Most leadership teams, when they look closely, find that internal logic was first more often than the external signal. That's not a failure of character. It's the predictable result of planning processes that start from the inside.

The question is useful not because it's damning but because it's specific. It points to a change in sequence rather than a change in values. And it's a change that can be made deliberately, one planning cycle at a time, without restructuring the entire organisation before the work begins.

Customer focus is not a score, a function, or a values statement. It's a decision about where the conversation begins, and who owns what happens when the answer from outside contradicts what was already on the table.

Key takeaways

Customer focus is not about how much insight the organisation gathers. It's about where that insight enters the decision-making process. If it arrives after the shortlist has been formed, it validates rather than shapes.

The clearest test of whether customer focus is structural: when a validated customer signal contradicts an internal investment, does it change what happens to the investment?

Housing customer focus inside a single function produces insight without accountability.
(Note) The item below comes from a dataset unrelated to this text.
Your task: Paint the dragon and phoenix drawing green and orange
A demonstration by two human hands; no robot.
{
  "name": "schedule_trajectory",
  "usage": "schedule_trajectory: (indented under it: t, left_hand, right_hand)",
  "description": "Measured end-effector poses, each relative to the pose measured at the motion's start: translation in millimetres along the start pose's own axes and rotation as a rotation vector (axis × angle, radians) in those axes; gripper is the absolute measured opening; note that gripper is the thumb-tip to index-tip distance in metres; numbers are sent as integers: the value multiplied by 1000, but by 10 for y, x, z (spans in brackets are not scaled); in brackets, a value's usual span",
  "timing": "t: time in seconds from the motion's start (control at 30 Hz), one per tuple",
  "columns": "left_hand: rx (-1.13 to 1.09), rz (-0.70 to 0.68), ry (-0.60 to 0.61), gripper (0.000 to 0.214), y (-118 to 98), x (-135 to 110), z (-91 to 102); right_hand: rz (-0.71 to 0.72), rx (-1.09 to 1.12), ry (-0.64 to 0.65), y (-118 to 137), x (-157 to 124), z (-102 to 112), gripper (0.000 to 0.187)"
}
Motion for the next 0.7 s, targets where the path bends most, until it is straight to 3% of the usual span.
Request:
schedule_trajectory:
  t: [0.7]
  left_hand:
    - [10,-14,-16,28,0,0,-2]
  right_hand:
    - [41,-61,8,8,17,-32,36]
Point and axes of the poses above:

Real customer focus requires commercial and product leaders owning customer relevance as part of their core performance accountability, not as a secondary metric.

Incentive structures that measure volume and delivery consistently produce inside-out behaviour, regardless of stated intent. Leading indicators of customer relevance need to sit upstream of revenue in how performance gets evaluated.

The diagnostic: look at your last three significant decisions and ask what was first in the room: a customer problem or an internal gap. The pattern is more revealing than any satisfaction score.

FAQ

What is the difference between customer focus and customer satisfaction? Customer satisfaction measures how people feel about what you've already built. Customer focus shapes what you decide to build in the first place. An organisation can score well on satisfaction and still be losing relevance. If customer needs are shifting and the portfolio isn't moving with them, high satisfaction today doesn't protect the business tomorrow.

Why do product organisations with genuine commitment to customers still end up inside-out? Because the planning processes, roadmap-setting mechanisms, and incentive structures were built around internal logic, and those structures consistently win arguments at the moments that matter. The people are genuine in their commitment. The design of the organisation pulls in a different direction.

How do you change where customer insight enters the process? By restructuring the sequence of conversations. Customer and market understanding needs to be in the room before the options are formed. Not as validation for directions already chosen, but as the frame within which options get generated. Practically, this means portfolio and segment decisions begin with an honest account of where customer needs are heading, before the internal view of capability and investment has set the frame.

What does shared accountability for customer outcomes look like? It means commercial and product leaders owning whether the organisation is relevant to its target customers, with the same accountability they carry for revenue and delivery, not as a separate CX metric. When customer relevance is something only the insights team reports on, it becomes a service. When it's part of how product and commercial performance gets evaluated, it changes behaviour.

How does this connect to commercial architecture? Directly. Where to play, which segments to prioritise, and what value proposition to build are all decisions that produce different outcomes depending on whether they're grounded in genuine customer understanding or internal revenue history. Outside-in commercial architecture holds margin better, generates more defensible positioning, and avoids investing in products that address problems customers have already solved another way.